▸ **What you will do**
Copy out all of the entries below without any change.

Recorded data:

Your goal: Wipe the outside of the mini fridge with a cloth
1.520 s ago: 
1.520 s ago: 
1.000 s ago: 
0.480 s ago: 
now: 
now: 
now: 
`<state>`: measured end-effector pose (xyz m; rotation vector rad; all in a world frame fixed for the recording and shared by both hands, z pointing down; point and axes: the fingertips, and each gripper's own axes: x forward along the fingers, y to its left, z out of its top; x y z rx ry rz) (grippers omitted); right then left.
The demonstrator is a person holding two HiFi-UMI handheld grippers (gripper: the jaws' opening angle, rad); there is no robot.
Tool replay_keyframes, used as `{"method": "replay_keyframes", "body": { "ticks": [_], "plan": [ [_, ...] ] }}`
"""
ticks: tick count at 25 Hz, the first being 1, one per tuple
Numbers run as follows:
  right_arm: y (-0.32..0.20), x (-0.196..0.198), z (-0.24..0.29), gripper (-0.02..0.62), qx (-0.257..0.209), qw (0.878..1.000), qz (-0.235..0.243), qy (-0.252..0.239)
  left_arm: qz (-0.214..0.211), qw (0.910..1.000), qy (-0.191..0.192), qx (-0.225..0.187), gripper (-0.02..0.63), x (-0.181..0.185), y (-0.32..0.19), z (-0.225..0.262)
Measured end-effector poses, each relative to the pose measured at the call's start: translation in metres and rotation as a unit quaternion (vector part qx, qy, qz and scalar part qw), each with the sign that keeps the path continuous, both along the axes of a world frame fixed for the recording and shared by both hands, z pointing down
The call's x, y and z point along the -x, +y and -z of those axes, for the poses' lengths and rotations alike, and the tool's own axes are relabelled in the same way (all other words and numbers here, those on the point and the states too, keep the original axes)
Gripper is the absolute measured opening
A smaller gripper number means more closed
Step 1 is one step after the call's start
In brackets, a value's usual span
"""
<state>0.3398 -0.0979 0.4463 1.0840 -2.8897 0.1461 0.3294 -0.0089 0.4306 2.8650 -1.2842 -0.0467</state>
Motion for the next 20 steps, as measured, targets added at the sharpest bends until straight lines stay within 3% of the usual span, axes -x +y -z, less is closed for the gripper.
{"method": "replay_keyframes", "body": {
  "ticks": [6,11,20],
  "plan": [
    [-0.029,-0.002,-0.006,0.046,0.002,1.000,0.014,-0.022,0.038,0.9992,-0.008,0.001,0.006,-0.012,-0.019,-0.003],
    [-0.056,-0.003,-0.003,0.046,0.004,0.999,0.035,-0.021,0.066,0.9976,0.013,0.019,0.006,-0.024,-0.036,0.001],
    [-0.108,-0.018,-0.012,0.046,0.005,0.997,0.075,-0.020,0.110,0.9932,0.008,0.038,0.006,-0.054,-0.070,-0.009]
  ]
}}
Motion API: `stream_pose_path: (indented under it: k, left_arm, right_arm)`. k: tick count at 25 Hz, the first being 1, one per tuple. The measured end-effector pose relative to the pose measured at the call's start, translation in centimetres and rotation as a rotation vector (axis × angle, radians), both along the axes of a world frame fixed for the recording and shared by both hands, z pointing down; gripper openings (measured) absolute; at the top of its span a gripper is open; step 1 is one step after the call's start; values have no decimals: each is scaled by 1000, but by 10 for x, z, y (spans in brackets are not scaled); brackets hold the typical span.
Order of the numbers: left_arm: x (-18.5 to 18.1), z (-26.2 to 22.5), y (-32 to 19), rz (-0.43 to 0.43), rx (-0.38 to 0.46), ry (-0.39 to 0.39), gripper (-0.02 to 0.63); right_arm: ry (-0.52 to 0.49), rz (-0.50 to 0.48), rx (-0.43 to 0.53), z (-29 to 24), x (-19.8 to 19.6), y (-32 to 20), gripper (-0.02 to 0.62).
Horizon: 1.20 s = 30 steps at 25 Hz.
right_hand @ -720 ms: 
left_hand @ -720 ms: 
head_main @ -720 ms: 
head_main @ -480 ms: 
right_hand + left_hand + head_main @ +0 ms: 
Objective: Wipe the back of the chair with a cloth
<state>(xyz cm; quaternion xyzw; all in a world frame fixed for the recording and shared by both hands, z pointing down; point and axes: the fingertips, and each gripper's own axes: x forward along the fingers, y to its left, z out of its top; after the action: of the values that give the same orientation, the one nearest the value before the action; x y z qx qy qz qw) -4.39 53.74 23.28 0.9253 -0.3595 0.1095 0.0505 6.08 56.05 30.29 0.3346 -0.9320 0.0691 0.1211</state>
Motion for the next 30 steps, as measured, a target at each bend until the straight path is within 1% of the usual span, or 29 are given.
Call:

▸ **Exercise answer**
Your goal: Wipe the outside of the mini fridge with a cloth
1.520 s ago: 
1.520 s ago: 
1.000 s ago: 
0.480 s ago: 
now: 
now: 
now: 
`<state>`: measured end-effector pose (xyz m; rotation vector rad; all in a world frame fixed for the recording and shared by both hands, z pointing down; point and axes: the fingertips, and each gripper's own axes: x forward along the fingers, y to its left, z out of its top; x y z rx ry rz) (grippers omitted); right then left.
The demonstrator is a person holding two HiFi-UMI handheld grippers (gripper: the jaws' opening angle, rad); there is no robot.
Tool replay_keyframes, used as `{"method": "replay_keyframes", "body": { "ticks": [_], "plan": [ [_, ...] ] }}`
"""
ticks: tick count at 25 Hz, the first being 1, one per tuple
Numbers run as follows:
  right_arm: y (-0.32..0.20), x (-0.196..0.198), z (-0.24..0.29), gripper (-0.02..0.62), qx (-0.257..0.209), qw (0.878..1.000), qz (-0.235..0.243), qy (-0.252..0.239)
  left_arm: qz (-0.214..0.211), qw (0.910..1.000), qy (-0.191..0.192), qx (-0.225..0.187), gripper (-0.02..0.63), x (-0.181..0.185), y (-0.32..0.19), z (-0.225..0.262)
Measured end-effector poses, each relative to the pose measured at the call's start: translation in metres and rotation as a unit quaternion (vector part qx, qy, qz and scalar part qw), each with the sign that keeps the path continuous, both along the axes of a world frame fixed for the recording and shared by both hands, z pointing down
The call's x, y and z point along the -x, +y and -z of those axes, for the poses' lengths and rotations alike, and the tool's own axes are relabelled in the same way (all other words and numbers here, those on the point and the states too, keep the original axes)
Gripper is the absolute measured opening
A smaller gripper number means more closed
Step 1 is one step after the call's start
In brackets, a value's usual span
"""
<state>0.3398 -0.0979 0.4463 1.0840 -2.8897 0.1461 0.3294 -0.0089 0.4306 2.8650 -1.2842 -0.0467</state>
Motion for the next 20 steps, as measured, targets added at the sharpest bends until straight lines stay within 3% of the usual span, axes -x +y -z, less is closed for the gripper.
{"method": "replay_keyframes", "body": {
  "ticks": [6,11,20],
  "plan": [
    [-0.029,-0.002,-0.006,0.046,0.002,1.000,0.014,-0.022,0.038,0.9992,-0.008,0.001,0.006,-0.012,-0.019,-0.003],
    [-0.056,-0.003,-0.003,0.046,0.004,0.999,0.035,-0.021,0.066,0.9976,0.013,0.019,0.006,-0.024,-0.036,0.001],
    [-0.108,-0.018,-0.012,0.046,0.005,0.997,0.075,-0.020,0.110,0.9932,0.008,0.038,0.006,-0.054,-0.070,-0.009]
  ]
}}
Motion API: `stream_pose_path: (indented under it: k, left_arm, right_arm)`. k: tick count at 25 Hz, the first being 1, one per tuple. The measured end-effector pose relative to the pose measured at the call's start, translation in centimetres and rotation as a rotation vector (axis × angle, radians), both along the axes of a world frame fixed for the recording and shared by both hands, z pointing down; gripper openings (measured) absolute; at the top of its span a gripper is open; step 1 is one step after the call's start; values have no decimals: each is scaled by 1000, but by 10 for x, z, y (spans in brackets are not scaled); brackets hold the typical span.
Order of the numbers: left_arm: x (-18.5 to 18.1), z (-26.2 to 22.5), y (-32 to 19), rz (-0.43 to 0.43), rx (-0.38 to 0.46), ry (-0.39 to 0.39), gripper (-0.02 to 0.63); right_arm: ry (-0.52 to 0.49), rz (-0.50 to 0.48), rx (-0.43 to 0.53), z (-29 to 24), x (-19.8 to 19.6), y (-32 to 20), gripper (-0.02 to 0.62).
Horizon: 1.20 s = 30 steps at 25 Hz.
right_hand @ -720 ms: 
left_hand @ -720 ms: 
head_main @ -720 ms: 
head_main @ -480 ms: 
right_hand + left_hand + head_main @ +0 ms: 
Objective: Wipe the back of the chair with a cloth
<state>(xyz cm; quaternion xyzw; all in a world frame fixed for the recording and shared by both hands, z pointing down; point and axes: the fingertips, and each gripper's own axes: x forward along the fingers, y to its left, z out of its top; after the action: of the values that give the same orientation, the one nearest the value before the action; x y z qx qy qz qw) -4.39 53.74 23.28 0.9253 -0.3595 0.1095 0.0505 6.08 56.05 30.29 0.3346 -0.9320 0.0691 0.1211</state>
Motion for the next 30 steps, as measured, a target at each bend until the straight path is within 1% of the usual span, or 29 are given.
Call:

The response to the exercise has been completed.